Icing Sugar              200 gm
Lemon Juice 50 gm
Lemon Zest                 ½ no.
Olive Oil 25 gm

Method

  1. Mix all ingredients and coat lemon tea cake when the icing is warm, so it crystallises and forms a coating.

Ingredients

C) Vanilla Sauce

U.S. Powdered Egg Yolk Powder 36 gm
Water                              48 gm 
Sugar                                48 gm
Whipping Cream          160 gm
Milk                                160 gm
Vanilla Pod                        ½ pc

Method

  1. Blend powdered eggs with water and sugar. Set aside. 
  2. Boil cream, milk and vanilla pod. When boiled, add a little to the yolk mixture to temper, before adding the yolk mixture to the pot to cook. 
  3. Ensure the vanilla is thickened to a texture similar to crème anglaise, or heated to 82°C.
  4. Use a hand blender to emulsify. Keep chilled for about 3 hours before use.

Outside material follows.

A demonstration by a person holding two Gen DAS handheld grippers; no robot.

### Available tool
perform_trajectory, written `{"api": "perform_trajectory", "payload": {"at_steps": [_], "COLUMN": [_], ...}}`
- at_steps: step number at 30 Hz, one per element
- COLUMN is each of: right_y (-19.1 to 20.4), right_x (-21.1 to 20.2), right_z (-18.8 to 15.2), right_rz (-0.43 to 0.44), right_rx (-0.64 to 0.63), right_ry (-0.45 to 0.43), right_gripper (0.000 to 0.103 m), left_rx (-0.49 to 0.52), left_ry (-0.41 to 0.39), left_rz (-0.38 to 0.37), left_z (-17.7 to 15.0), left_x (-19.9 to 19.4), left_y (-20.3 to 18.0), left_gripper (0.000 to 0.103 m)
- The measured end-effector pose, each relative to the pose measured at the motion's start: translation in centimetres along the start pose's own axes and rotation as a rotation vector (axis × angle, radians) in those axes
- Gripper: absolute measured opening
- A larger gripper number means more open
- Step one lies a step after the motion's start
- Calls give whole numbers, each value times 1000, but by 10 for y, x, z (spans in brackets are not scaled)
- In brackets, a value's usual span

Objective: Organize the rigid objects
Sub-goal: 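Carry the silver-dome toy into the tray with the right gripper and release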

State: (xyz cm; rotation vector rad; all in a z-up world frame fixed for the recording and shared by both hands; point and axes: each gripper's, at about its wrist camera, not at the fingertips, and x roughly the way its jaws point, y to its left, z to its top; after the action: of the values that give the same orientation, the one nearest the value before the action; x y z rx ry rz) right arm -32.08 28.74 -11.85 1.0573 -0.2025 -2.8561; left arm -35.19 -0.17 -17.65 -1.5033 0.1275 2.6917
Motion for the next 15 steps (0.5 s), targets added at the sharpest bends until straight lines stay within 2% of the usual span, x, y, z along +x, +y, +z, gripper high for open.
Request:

* Chef Edmund Toh is Vice President, Culinary of SF Group Limited, a Certified Master Chef, Honorary President of the Singapore Chefs’ Association (SCA), and President of Disciples Escoffier International, Singapore. For the past 40 years, Chef Edmund had worked with SCA to groom young members of the Singapore National Culinary Team while bagging numerous international accolades.